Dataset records
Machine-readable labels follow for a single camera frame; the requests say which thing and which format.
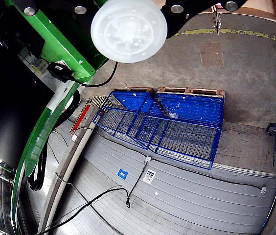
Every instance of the blue wire mesh cart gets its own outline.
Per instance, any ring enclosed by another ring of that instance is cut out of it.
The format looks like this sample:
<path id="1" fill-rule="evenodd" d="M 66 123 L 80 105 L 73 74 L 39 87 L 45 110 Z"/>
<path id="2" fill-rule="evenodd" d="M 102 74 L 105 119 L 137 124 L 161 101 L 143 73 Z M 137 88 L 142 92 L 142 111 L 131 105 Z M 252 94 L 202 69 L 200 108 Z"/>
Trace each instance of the blue wire mesh cart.
<path id="1" fill-rule="evenodd" d="M 122 141 L 147 149 L 135 136 L 151 108 L 152 100 L 151 92 L 113 91 L 93 122 Z"/>
<path id="2" fill-rule="evenodd" d="M 157 93 L 136 139 L 157 154 L 211 169 L 223 115 L 224 97 Z"/>

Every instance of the green metal arm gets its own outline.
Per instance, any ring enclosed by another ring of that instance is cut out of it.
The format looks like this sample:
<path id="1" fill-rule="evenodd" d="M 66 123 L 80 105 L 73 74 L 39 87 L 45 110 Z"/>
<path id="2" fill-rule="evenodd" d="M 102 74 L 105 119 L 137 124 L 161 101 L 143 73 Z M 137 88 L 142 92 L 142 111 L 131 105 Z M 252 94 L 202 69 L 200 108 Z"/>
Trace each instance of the green metal arm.
<path id="1" fill-rule="evenodd" d="M 7 6 L 13 5 L 11 0 L 4 1 Z M 100 2 L 99 5 L 102 5 L 105 2 L 105 0 L 98 1 Z M 85 57 L 79 53 L 79 51 L 65 38 L 65 36 L 56 28 L 56 26 L 41 10 L 39 10 L 34 16 L 25 16 L 23 13 L 22 15 L 45 40 L 45 45 L 41 54 L 42 58 L 49 62 L 64 60 L 74 72 L 74 77 L 76 79 L 82 83 L 92 84 L 92 77 L 98 68 L 94 69 L 90 65 Z M 102 65 L 106 58 L 104 56 L 97 56 L 94 58 L 94 60 L 96 60 L 98 65 Z M 67 96 L 64 98 L 64 100 L 61 101 L 54 112 L 49 108 L 45 108 L 27 141 L 15 174 L 11 198 L 11 222 L 16 235 L 19 234 L 16 226 L 18 203 L 17 190 L 19 183 L 22 180 L 22 167 L 23 165 L 25 166 L 26 177 L 28 177 L 33 172 L 42 148 L 48 136 L 50 135 L 56 120 L 64 110 L 64 107 L 69 99 L 77 90 L 78 86 L 79 85 L 76 83 L 73 85 Z"/>

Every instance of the white pipe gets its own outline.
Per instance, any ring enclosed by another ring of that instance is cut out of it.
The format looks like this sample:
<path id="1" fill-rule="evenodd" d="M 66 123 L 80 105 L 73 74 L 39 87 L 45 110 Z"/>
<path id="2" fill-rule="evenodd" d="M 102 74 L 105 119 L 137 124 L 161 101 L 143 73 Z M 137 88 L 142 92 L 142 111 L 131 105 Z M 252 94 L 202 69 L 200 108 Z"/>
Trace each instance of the white pipe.
<path id="1" fill-rule="evenodd" d="M 63 181 L 68 181 L 69 180 L 69 177 L 70 177 L 70 175 L 71 175 L 71 173 L 72 173 L 72 171 L 73 171 L 73 169 L 74 169 L 74 167 L 77 163 L 77 160 L 80 157 L 81 152 L 85 148 L 86 143 L 87 143 L 93 129 L 95 128 L 95 124 L 93 122 L 91 122 L 88 128 L 89 129 L 86 130 L 84 136 L 82 137 L 82 139 L 81 139 L 81 141 L 80 141 L 80 143 L 79 143 L 79 145 L 78 145 L 78 147 L 77 147 L 77 149 L 76 149 L 76 151 L 75 151 L 75 153 L 74 153 L 74 155 L 73 155 L 73 157 L 72 157 L 72 159 L 71 159 L 71 161 L 70 161 L 70 163 L 69 163 L 69 165 L 66 169 L 66 172 L 65 172 L 65 174 L 63 176 L 63 179 L 62 179 Z M 58 191 L 55 195 L 55 198 L 54 198 L 51 210 L 50 210 L 50 214 L 48 216 L 48 220 L 47 220 L 47 223 L 46 223 L 46 227 L 49 226 L 52 223 L 56 208 L 59 205 L 59 201 L 61 199 L 61 196 L 63 194 L 64 188 L 65 188 L 65 185 L 66 185 L 66 183 L 64 183 L 63 181 L 61 181 L 59 189 L 58 189 Z"/>

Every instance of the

- _Action item_
What you return must match the records letter for letter, except that the pictures stay out.

- _Solved exercise_
Machine-readable labels follow for a single camera frame; the requests say which thing and which format.
Every instance of the blue wire mesh cart gets its own outline.
Per instance, any ring enclosed by another ring of that instance is cut out of it.
The format looks like this sample:
<path id="1" fill-rule="evenodd" d="M 66 123 L 80 105 L 73 74 L 39 87 L 45 110 Z"/>
<path id="2" fill-rule="evenodd" d="M 102 74 L 105 119 L 137 124 L 161 101 L 143 73 Z M 137 88 L 142 92 L 142 111 L 131 105 Z M 252 94 L 202 69 L 200 108 Z"/>
Trace each instance of the blue wire mesh cart.
<path id="1" fill-rule="evenodd" d="M 122 141 L 147 149 L 135 136 L 151 108 L 152 100 L 151 92 L 113 91 L 93 122 Z"/>
<path id="2" fill-rule="evenodd" d="M 157 93 L 136 139 L 157 154 L 211 169 L 223 115 L 224 97 Z"/>

Every instance of the green metal arm gets its own outline.
Per instance, any ring enclosed by another ring of that instance is cut out of it.
The format looks like this sample:
<path id="1" fill-rule="evenodd" d="M 66 123 L 80 105 L 73 74 L 39 87 L 45 110 Z"/>
<path id="2" fill-rule="evenodd" d="M 102 74 L 105 119 L 137 124 L 161 101 L 143 73 Z M 137 88 L 142 92 L 142 111 L 131 105 Z M 252 94 L 202 69 L 200 108 Z"/>
Trace each instance of the green metal arm.
<path id="1" fill-rule="evenodd" d="M 7 6 L 13 5 L 11 0 L 4 1 Z M 100 2 L 99 5 L 102 5 L 105 2 L 105 0 L 98 1 Z M 85 57 L 79 53 L 79 51 L 65 38 L 65 36 L 56 28 L 56 26 L 41 10 L 39 10 L 34 16 L 25 16 L 23 13 L 22 15 L 45 40 L 45 45 L 41 54 L 42 58 L 49 62 L 64 60 L 74 72 L 74 77 L 76 79 L 82 83 L 92 84 L 92 77 L 98 68 L 94 69 L 90 65 Z M 102 65 L 106 58 L 104 56 L 97 56 L 94 58 L 94 60 L 96 60 L 98 65 Z M 67 96 L 64 98 L 64 100 L 61 101 L 54 112 L 49 108 L 45 108 L 27 141 L 15 174 L 11 198 L 11 222 L 16 235 L 19 234 L 16 226 L 18 203 L 17 190 L 19 183 L 22 180 L 22 167 L 23 165 L 25 166 L 26 177 L 28 177 L 33 172 L 42 148 L 48 136 L 50 135 L 56 120 L 64 110 L 64 107 L 69 99 L 77 90 L 78 86 L 79 85 L 76 83 L 73 85 Z"/>

Every instance of the white pipe gets its own outline.
Per instance, any ring enclosed by another ring of that instance is cut out of it.
The format looks like this sample:
<path id="1" fill-rule="evenodd" d="M 66 123 L 80 105 L 73 74 L 39 87 L 45 110 Z"/>
<path id="2" fill-rule="evenodd" d="M 102 74 L 105 119 L 137 124 L 161 101 L 143 73 Z M 137 88 L 142 92 L 142 111 L 131 105 Z M 252 94 L 202 69 L 200 108 Z"/>
Trace each instance of the white pipe.
<path id="1" fill-rule="evenodd" d="M 63 181 L 68 181 L 69 180 L 69 177 L 70 177 L 70 175 L 71 175 L 71 173 L 72 173 L 72 171 L 73 171 L 73 169 L 74 169 L 74 167 L 77 163 L 77 160 L 80 157 L 81 152 L 85 148 L 86 143 L 87 143 L 93 129 L 95 128 L 95 124 L 93 122 L 91 122 L 88 128 L 89 129 L 86 130 L 84 136 L 82 137 L 82 139 L 81 139 L 81 141 L 80 141 L 80 143 L 79 143 L 79 145 L 78 145 L 78 147 L 77 147 L 77 149 L 76 149 L 76 151 L 75 151 L 75 153 L 74 153 L 74 155 L 73 155 L 73 157 L 72 157 L 72 159 L 71 159 L 71 161 L 70 161 L 70 163 L 69 163 L 69 165 L 66 169 L 66 172 L 65 172 L 65 174 L 63 176 L 63 179 L 62 179 Z M 58 191 L 55 195 L 55 198 L 54 198 L 51 210 L 50 210 L 50 214 L 48 216 L 48 220 L 47 220 L 47 223 L 46 223 L 46 227 L 49 226 L 52 223 L 56 208 L 59 205 L 59 201 L 61 199 L 61 196 L 63 194 L 64 188 L 65 188 L 65 185 L 66 185 L 66 183 L 64 183 L 63 181 L 61 181 L 59 189 L 58 189 Z"/>

Every instance of the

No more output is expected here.